Let me pose a simple example, given:

Currently, with CURIE, the client program controls resolving the identifier. It does it with 4 simple steps:

This work well for simple services like ontologies, but isn't very flexible or scalable for complex servers. For example, VDJServer issues and controls identifiers for many different types of data, e.g. studies, repertoires, germline sets, etc. With CURIEs, VDJServer has these requirements:

This isn't very scalable or flexible. The solution, which is one thing I like about DID, is that it shifts control of resolving from the client to the server. It does this by introducing an additional step in the process. In particular, it operates like CURIE but the constructed URL is for the "DID Method", and issuing a request to that URL doesn't return the data but instead returns a "DID Document". That "DID Document" contains within it the URL to retrieve that data but can also contain additional information (actually this part is a little vague in the DID spec as I mention at the bottom).

Let's take the same example but now with a specific identifier.

The process is similar to CURIE for the client, except it recognizes did in the identifier and performs a URL lookup to the "DID Controller"

Now VDJServer has to be running a service which can receive the incoming requests.

Finally, the client has a "DID Document" specifically constructed for that identifier.

Some observations:

After all this, I find some parts of the DID spec to be opaque and not easy to understand. In particular, the latter step of retrieving the actual data is not well specified, in particular the DID spec says, "The details of how this process is accomplished are outside the scope of this specification..."

Lastly, this capability is my main interest regarding the DID spec. One option is to not consider the DID spec as a whole, but just take this portion.

bcorrie commented 8 months ago

This is also a big, complicated issue, and I don't think this will be resolved for v2.0. Can we remove the v2.0 tag @schristley @bussec?

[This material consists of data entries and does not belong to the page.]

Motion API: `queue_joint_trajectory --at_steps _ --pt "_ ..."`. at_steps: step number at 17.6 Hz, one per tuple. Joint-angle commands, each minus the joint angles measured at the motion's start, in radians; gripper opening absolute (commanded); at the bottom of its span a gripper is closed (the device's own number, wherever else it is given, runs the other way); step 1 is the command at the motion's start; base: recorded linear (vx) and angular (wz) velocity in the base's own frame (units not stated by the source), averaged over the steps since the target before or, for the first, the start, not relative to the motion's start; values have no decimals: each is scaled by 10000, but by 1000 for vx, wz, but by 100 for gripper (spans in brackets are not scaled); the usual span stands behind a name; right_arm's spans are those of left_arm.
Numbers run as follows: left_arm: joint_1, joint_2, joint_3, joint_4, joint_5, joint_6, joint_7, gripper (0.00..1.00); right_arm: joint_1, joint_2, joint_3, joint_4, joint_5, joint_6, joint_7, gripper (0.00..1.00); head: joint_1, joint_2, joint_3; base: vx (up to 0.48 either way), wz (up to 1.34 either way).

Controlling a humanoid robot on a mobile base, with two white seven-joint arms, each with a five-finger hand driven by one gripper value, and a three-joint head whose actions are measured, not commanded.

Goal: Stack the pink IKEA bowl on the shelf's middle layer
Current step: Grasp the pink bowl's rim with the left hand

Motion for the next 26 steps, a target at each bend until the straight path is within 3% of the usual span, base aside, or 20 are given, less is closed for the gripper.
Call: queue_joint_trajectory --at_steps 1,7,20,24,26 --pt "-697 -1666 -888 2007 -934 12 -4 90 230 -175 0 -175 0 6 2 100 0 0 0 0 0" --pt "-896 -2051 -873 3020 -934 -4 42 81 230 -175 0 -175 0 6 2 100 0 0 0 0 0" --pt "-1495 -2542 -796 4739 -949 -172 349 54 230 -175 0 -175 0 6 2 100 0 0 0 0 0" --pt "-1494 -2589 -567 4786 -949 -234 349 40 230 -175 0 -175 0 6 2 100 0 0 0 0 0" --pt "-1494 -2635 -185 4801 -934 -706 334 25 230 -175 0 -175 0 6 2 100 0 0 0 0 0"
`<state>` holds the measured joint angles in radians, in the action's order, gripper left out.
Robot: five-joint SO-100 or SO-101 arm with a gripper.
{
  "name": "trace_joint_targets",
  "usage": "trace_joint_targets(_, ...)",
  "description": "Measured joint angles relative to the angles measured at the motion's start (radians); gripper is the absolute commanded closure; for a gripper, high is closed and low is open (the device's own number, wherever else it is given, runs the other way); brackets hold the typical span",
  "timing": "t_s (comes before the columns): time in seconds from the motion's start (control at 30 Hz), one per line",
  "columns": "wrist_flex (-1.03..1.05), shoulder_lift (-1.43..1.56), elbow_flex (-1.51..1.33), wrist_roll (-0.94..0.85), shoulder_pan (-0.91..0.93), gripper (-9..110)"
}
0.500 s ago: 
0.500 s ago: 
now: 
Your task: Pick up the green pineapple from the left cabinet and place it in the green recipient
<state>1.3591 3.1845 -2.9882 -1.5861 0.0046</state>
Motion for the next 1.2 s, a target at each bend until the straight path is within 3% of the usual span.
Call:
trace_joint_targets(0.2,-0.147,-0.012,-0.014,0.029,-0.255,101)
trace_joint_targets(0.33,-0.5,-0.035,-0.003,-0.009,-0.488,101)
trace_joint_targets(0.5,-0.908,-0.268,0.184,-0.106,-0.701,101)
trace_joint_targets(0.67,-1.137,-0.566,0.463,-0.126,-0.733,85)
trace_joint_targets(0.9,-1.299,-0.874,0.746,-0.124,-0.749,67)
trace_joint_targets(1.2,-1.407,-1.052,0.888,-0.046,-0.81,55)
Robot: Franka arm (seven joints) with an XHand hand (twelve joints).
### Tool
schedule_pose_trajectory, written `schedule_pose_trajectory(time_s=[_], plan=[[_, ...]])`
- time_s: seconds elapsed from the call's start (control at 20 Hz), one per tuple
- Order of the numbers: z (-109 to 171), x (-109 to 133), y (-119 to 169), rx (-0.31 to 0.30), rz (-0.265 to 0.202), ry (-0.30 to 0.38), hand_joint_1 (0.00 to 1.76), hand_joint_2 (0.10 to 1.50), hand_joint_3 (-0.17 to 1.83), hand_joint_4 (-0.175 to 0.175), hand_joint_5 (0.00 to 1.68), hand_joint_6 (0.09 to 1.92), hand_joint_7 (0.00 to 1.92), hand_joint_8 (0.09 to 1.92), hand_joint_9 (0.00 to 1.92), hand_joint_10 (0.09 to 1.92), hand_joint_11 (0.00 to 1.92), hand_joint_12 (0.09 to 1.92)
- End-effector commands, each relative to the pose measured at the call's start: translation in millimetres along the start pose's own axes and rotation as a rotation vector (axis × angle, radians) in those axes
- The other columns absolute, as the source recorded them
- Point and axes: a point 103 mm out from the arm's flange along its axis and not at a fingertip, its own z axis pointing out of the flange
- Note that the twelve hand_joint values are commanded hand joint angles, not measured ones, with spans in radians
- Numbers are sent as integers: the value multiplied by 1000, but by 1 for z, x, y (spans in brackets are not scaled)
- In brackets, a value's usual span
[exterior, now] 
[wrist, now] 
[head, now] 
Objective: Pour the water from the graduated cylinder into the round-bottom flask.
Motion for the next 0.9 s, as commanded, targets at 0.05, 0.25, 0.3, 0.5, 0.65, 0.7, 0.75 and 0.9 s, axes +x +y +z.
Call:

schristley commented 8 months ago

It is unfortunate that we cannot resolve the identifier issue by v2.0 but I agree at this point it won't happen without rushing. This is going to become an important issue for the AKC though as provenance/validation and the ability for evidence chains to unambiguously reference records in source repositories will be needed. My suggestion is that all identifier related issues be moved to v2.1

bussec commented 7 months ago

I also agree that it is an important issue, especially when thinking about knowledge graphs and how to reliably link information together. I am still not convinced that DID are the best way to go as (in my perception) they mainly try to address identifiers for persons, not for objects. In addition, IMO the feature of the issuer controlling the resolving process has been addressed by indirect means (i.e., DNS resolvers and HTTP redirects), which seems to work ok for DOI (or Handles in general), although I agree that protocols with better transparency would be preferable.

I am ok with removing this from the v2.0 list, whether this is an v2.1 or a v3.0 issue depends on the question whether this is "just" about identifiers in repositories or whether we would restructure the Schema in general to accommodate DID (or other ids).